ASHINGTON — The International Summit on Human Gene Editing is wrapping up on Thursday after three days of formal talks, panel discussions, and audience questions on altering the DNA of sperm, eggs, or early embryos — the human “germline” — so that the repairs are passed down to any future children. The prospect of altering human heredity in this way is controversial, to say the least, but it has become a real possibility because of the development of the CRISPR-cas9 gene-editing system.
The meeting has had its share of Tweetable moments: One participant said China will spend $400 million over the next five years on genome-editing research. George Church of Harvard Medical School said the dread prospect of “genetic enhancement” of embryos (a.k.a. designer babies) might come creeping through the back door — as patients with muscle-wasting diseases get their in vitro fertilization embryos engineered to prevent that disease in their children, and then other prospective parents will want that strong-muscle gene so that their embryo can grow into an Olympian. And it became clear that genome editing will likely reopen the bitter debate over embryo creation and destruction.
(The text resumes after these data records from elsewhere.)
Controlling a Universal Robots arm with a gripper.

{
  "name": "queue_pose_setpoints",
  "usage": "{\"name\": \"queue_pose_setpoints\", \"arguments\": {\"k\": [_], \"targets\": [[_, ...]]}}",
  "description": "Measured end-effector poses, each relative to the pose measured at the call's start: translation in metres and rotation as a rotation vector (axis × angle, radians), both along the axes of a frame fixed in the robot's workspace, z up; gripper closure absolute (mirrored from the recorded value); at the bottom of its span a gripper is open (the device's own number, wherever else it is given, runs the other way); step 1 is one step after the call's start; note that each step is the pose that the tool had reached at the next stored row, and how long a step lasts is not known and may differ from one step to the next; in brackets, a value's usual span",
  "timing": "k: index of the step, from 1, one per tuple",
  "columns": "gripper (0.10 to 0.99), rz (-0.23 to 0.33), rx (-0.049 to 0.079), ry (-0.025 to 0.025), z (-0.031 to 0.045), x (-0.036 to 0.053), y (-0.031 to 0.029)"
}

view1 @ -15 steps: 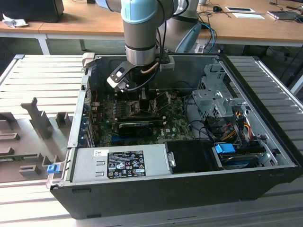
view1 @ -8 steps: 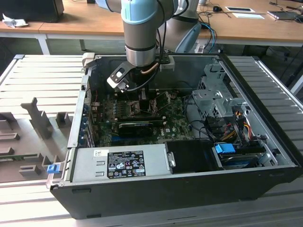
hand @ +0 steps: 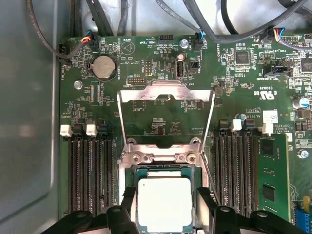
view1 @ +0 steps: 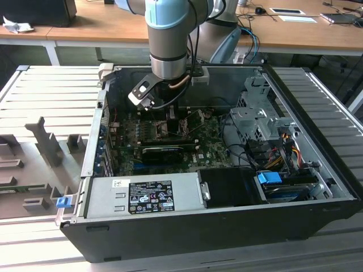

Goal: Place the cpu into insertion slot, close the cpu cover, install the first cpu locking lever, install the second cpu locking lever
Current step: 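Place the cpu into insertion slot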

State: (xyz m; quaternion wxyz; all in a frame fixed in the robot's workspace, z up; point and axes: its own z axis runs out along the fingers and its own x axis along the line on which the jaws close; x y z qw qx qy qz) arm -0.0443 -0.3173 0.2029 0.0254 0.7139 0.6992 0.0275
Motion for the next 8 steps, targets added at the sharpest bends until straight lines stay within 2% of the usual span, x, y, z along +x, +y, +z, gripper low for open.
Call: {"name": "queue_pose_setpoints", "arguments": {"k": [8], "targets": [[0.482, 0.0, 0.002, 0.0001, -0.0002, 0.0, 0.0022]]}}
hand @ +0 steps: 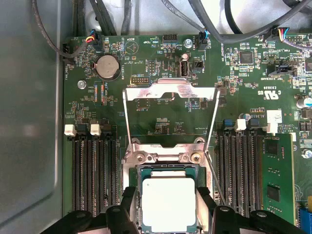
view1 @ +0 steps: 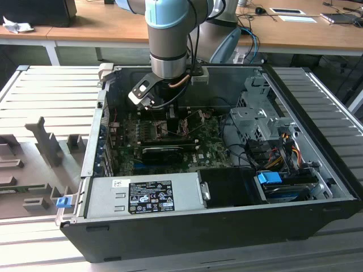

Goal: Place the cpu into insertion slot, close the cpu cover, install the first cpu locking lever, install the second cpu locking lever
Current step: 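Place the cpu into insertion slot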

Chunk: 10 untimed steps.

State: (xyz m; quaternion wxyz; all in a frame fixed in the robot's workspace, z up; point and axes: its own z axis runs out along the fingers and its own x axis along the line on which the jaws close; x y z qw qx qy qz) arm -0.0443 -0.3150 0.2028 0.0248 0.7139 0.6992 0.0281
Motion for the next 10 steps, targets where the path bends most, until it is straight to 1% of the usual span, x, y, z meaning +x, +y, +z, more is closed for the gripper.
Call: {"name": "queue_pose_setpoints", "arguments": {"k": [9, 10], "targets": [[0.482, 0.0, -0.002, 0.0001, 0.0019, 0.0, 0.0006], [0.482, 0.0, -0.004, 0.0001, 0.0031, 0.0, 0.0006]]}}
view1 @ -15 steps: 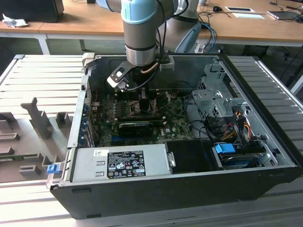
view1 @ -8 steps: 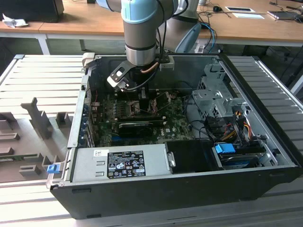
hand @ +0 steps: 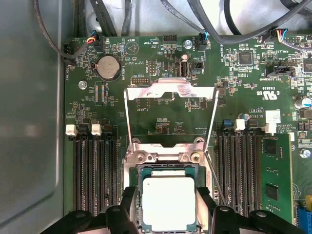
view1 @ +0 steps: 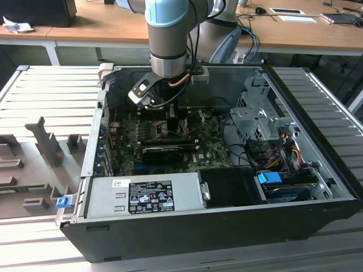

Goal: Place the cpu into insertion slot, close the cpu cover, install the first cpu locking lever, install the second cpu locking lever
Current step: 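Place the cpu into insertion slot, then close the cpu cover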

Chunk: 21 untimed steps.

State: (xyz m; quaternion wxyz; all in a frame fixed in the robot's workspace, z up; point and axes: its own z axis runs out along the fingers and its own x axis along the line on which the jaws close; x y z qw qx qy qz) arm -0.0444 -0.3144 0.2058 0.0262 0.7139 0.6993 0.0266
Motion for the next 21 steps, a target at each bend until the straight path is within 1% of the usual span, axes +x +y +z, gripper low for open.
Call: {"name": "queue_pose_setpoints", "arguments": {"k": [1, 2, 3, 4, 6, 7, 8, 11, 16, 17, 18, 20, 21], "targets": [[0.482, 0.0, -0.005, -0.0001, 0.0034, 0.0, 0.0], [0.482, 0.0, -0.01, -0.0002, 0.0045, 0.0, 0.0001], [0.565, 0.0, -0.014, -0.0002, 0.0056, 0.0001, 0.0001], [0.565, 0.0, -0.016, -0.0001, 0.0059, 0.0001, 0.0], [0.686, 0.0, -0.018, -0.0002, 0.0061, 0.0001, -0.0002], [0.686, 0.0, -0.019, -0.0001, 0.0063, 0.0, -0.0002], [0.808, 0.0, -0.019, -0.0001, 0.0067, 0.0, -0.0004], [0.98, 0.0, -0.02, -0.0001, 0.0082, 0.0001, -0.0006], [0.98, 0.0, -0.02, -0.0002, 0.0167, 0.0, -0.0006], [0.98, 0.0, -0.02, -0.0003, 0.0171, 0.0001, -0.0006], [0.98, 0.0, -0.02, 0.0005, 0.0172, 0.001, -0.0007], [0.98, -0.002, -0.019, 0.0031, 0.0172, 0.0071, -0.0013], [0.98, -0.002, -0.019, 0.0032, 0.0172, 0.0084, -0.0015]]}}
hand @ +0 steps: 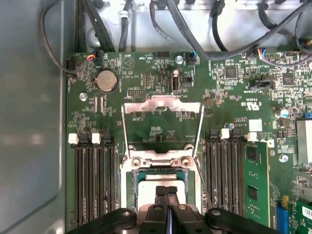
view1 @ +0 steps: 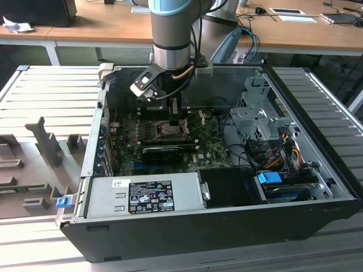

If there is a divide at the meeting, it is between patients with genetic disease (themselves or in their family) and the doctors who treat them, on one side, and basic scientists like Eric Lander, director of the Broad Institute in Cambridge, Mass., on the other. Dr George Daley of Boston Children’s Hospital sees his patients and thinks, “If I can help them via germline genome editing, I have a moral duty to do so.” Columbia University neuropsychologist Nancy Wexler, who lost many family members to Huntington’s disease and who decided not to have children for that reason, said, “If you have it in your capacity to make a difference you owe it to us to do it.” In contrast, many of the academic scientists at the meeting are focused more on the safety and ethical arguments against germline genome editing.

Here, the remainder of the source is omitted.